Quase concomitantemente, os arranjos institucionais do chamado corporativismo societal, que haviam viabilizado direitos sociais em larga escala no auge do período fordisto-keynesiano, foram postos em questão pela crise fiscal do Welfare State. As políticas de "ajuste estrutural" que se seguiram, no capitalismo central, não apenas questionaram direitos, mas valeram-se de instrumentos institucionais de caráter francamente autoritário. Do mesmo modo, na periferia capitalista, nas décadas de 1980 e 1990, a institucionalização de uma ordem democrática após as "transições desde regimes autoritários" patinou em meio às dívidas externas e à corrosão inflacionária (resultantes da crise do modelo desenvolvimentista) em muitos países. A dependência que então se estabeleceu desses países para com os organismos multilaterais de financiamento redundou também em desregulamentação de direitos e novos instrumentos autoritários de gestão.
Com tantas idas e vindas na ossatura das democracias mundo afora, não é de admirar que a literatura especializada, mesmo considerando-se as obras mais influentes, tenha sido marcada pelas injunções conjunturais.
É verdade que Robert Dahl demonstrou, em seu Poliarquia (DAHL, 1971), que ao longo do século XX aumentou o número de países democráticos, apesar do desenvolvimento desigual dos eixos da institucionalização e da participação. Mas é bom lembrar que a assertiva refere-se a um conceito "mínimo" de democracia, estritamente político. Quando agregamos a dimensão econômico-social do problema, fica difícil pensar no século XX como o "século dos direitos sociais", em seqüência ao XVIII dos direitos civis e ao XIX dos políticos, conforme a célebre generalização de T. H. Marshall em seu Cidadania, classe social e status (MARSHALL, 1967). Essa incompletude no desenvolvimento da cidadania (se é que o termo "incompletude" faz algum sentido) certamente jogou muita água fria nas expectativas mais otimistas sobre o enraizamento e o aprofundamento da democracia.

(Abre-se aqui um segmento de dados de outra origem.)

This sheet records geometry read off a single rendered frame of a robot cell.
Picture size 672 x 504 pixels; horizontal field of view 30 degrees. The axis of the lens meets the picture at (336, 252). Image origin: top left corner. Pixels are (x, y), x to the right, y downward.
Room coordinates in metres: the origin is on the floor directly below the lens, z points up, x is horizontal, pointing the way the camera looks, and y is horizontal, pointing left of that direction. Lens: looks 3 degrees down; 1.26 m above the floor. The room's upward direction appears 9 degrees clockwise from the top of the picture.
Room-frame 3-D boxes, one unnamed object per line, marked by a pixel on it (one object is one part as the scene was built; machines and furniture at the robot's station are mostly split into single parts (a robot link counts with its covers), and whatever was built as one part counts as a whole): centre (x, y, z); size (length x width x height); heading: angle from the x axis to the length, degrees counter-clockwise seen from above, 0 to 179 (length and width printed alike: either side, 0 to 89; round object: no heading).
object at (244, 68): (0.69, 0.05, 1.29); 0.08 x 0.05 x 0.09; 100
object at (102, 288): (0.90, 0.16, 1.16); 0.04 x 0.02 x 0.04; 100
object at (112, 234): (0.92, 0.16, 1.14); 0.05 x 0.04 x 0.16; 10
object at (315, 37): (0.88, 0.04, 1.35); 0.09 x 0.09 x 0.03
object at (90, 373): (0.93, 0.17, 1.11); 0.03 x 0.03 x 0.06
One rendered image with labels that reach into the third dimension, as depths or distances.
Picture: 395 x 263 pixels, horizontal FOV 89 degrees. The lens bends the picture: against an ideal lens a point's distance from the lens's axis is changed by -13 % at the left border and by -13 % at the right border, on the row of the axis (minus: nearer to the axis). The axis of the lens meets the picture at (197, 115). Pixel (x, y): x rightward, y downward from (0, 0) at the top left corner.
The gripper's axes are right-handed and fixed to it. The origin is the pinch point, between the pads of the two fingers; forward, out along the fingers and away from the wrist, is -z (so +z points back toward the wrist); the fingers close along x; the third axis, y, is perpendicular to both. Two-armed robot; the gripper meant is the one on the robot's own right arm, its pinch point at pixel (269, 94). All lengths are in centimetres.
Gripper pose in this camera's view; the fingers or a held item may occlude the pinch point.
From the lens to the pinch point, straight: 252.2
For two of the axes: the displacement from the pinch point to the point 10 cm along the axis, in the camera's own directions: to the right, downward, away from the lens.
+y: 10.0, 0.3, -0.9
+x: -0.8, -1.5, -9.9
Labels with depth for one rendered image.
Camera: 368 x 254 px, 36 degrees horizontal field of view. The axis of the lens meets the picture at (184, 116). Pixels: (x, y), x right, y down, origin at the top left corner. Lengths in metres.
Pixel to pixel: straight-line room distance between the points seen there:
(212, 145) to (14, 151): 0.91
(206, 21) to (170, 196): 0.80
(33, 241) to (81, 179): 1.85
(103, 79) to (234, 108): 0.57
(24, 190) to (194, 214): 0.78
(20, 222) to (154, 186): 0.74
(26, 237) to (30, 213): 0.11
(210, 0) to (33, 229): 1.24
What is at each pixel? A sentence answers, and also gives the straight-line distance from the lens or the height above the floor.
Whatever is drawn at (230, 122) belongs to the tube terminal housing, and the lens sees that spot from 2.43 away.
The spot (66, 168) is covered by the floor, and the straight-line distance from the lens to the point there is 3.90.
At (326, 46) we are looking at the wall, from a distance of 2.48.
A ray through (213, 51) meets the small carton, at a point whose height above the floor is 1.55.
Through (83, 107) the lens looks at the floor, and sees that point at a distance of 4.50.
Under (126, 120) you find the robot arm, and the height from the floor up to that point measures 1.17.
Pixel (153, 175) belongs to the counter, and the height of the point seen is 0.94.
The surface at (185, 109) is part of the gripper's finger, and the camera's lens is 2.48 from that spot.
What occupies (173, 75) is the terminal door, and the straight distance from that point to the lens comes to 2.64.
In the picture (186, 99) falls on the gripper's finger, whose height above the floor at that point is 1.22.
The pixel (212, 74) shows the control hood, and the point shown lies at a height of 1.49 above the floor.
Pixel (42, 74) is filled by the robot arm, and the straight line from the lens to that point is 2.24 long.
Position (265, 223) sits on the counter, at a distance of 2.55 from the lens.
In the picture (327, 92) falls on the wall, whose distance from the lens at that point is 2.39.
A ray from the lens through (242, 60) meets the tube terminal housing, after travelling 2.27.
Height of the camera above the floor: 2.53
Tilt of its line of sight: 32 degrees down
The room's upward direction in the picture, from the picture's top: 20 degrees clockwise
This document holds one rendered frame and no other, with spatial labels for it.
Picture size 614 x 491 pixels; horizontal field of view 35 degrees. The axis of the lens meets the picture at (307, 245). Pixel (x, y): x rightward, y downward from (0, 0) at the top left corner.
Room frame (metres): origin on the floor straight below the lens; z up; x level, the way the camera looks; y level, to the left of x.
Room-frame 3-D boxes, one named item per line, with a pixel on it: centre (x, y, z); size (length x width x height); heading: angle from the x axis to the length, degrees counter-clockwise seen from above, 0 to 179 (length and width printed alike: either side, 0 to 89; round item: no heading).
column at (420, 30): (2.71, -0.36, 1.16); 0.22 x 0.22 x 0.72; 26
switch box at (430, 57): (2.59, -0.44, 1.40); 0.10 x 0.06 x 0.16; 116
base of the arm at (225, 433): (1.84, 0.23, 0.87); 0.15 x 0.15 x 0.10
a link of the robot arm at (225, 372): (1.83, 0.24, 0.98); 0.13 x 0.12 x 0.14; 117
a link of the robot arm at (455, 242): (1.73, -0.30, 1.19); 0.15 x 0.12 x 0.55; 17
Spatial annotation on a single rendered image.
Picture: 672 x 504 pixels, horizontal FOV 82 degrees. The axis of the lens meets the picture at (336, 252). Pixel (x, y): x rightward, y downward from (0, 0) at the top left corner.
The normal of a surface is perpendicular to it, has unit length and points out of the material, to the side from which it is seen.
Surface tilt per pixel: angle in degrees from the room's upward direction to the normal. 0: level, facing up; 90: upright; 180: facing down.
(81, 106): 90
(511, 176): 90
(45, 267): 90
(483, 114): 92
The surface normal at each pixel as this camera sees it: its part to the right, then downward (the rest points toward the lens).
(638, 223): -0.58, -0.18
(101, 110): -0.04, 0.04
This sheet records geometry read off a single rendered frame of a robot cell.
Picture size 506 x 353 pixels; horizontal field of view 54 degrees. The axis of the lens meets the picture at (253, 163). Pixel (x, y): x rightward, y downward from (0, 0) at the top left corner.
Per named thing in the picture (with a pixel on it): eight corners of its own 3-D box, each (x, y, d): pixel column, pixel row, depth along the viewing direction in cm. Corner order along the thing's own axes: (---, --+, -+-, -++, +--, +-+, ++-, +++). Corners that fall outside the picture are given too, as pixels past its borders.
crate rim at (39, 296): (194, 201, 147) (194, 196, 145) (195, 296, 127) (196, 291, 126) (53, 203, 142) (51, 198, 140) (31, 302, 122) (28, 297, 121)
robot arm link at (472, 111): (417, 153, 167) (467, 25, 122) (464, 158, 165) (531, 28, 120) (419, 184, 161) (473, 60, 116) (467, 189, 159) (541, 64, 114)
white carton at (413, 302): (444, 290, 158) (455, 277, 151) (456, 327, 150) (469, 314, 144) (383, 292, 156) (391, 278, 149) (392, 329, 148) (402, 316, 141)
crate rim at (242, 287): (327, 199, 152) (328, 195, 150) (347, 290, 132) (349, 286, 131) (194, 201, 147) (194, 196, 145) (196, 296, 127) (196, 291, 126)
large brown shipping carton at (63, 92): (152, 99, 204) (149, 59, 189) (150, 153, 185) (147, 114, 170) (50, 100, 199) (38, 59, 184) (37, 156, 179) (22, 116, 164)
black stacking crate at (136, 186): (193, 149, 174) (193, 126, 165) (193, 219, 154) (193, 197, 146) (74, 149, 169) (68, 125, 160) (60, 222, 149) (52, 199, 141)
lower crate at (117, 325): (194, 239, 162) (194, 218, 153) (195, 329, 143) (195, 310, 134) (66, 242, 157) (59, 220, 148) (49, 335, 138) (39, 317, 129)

É claro que em um cenário assim não poderiam faltar, na literatura do último quartel do século XX, questionamentos à eficácia do regime democrático em processar demandas sociais e à sua capacidade de dar-lhes respostas efetivas sem "sobrecarregar" o sistema e sem gerar "paralisia decisória" ou, pior ainda, "ingovernabilidade". Samuel Huntington foi peremptório a respeito, em The Crisis of Democracy (CROZIER, HUNTINGTON & WATANUKI, 1975): democracia boa é democracia bem comportada. Para ele, a estabilidade e a longevidade dos regimes democráticos dependeria da prevalência de certa dose de "apatia política" da sociedade. Na América Latina, inclusive no Brasil, a mobilização "excessiva" dos setores populares, como se sabe, foi um dos elementos do caldo de cultura que gerou os golpes autoritários.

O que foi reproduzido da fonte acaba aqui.